--- WHAT YOU SHOULD DO ---
Show each line in the listing below that contains the word "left".

--- MATERIAL PROVIDED ---
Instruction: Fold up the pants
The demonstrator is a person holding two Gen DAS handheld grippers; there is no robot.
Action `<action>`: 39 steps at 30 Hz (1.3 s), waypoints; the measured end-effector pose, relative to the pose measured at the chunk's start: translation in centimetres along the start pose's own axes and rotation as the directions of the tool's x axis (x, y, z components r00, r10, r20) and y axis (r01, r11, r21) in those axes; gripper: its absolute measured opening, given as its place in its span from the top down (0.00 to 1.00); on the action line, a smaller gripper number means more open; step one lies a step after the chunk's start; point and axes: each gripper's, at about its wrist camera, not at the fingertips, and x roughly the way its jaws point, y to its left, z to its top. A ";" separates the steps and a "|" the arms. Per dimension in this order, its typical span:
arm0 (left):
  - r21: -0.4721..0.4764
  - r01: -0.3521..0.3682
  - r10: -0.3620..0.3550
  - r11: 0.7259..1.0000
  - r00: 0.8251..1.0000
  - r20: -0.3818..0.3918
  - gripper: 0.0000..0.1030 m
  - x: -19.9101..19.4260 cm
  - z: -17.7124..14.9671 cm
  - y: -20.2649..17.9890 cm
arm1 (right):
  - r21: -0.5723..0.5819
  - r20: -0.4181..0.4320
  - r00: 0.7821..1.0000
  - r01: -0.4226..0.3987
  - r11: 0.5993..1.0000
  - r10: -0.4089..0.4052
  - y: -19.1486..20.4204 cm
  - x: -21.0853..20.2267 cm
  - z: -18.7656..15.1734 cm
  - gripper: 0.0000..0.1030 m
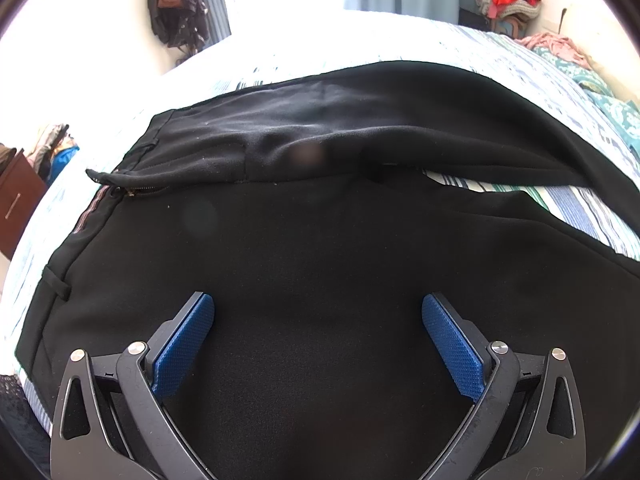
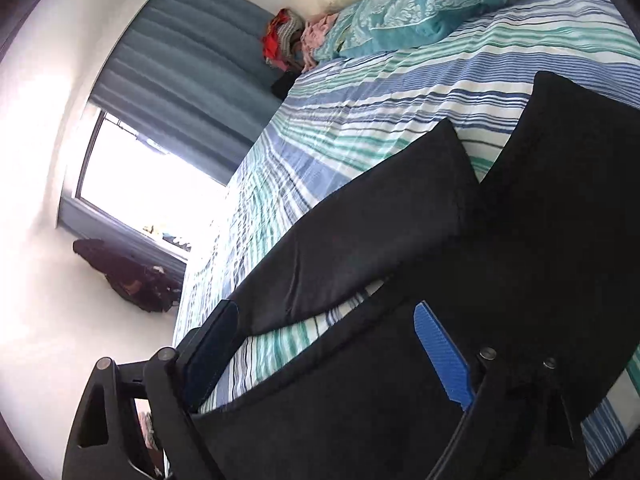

--- ANSWER SPACE ---
Action `<action>`: 39 steps at 30 Hz (1.3 s), waypoints; the measured end-effector pose, relative to the pose measured at the chunk's start: translation in centimetres along the start pose's own axes and rotation as the directions of the tool's x axis (x, y, z components r00, r10, r20) and y axis (r01, r11, r21) in those axes; gripper: its absolute measured opening, given as its place in its span from the top down (0.00 to 1.00); on the action line, a smaller gripper number means more open; step one lies a step after the chunk's start; point and axes: each gripper's, at about its wrist camera, not at the fingertips, and x roughly the way its jaws point, y to its left, z to its top. A ";" separates the steps and a "|" the arms. Per dimension in this order, its typical span:
arm0 (left):

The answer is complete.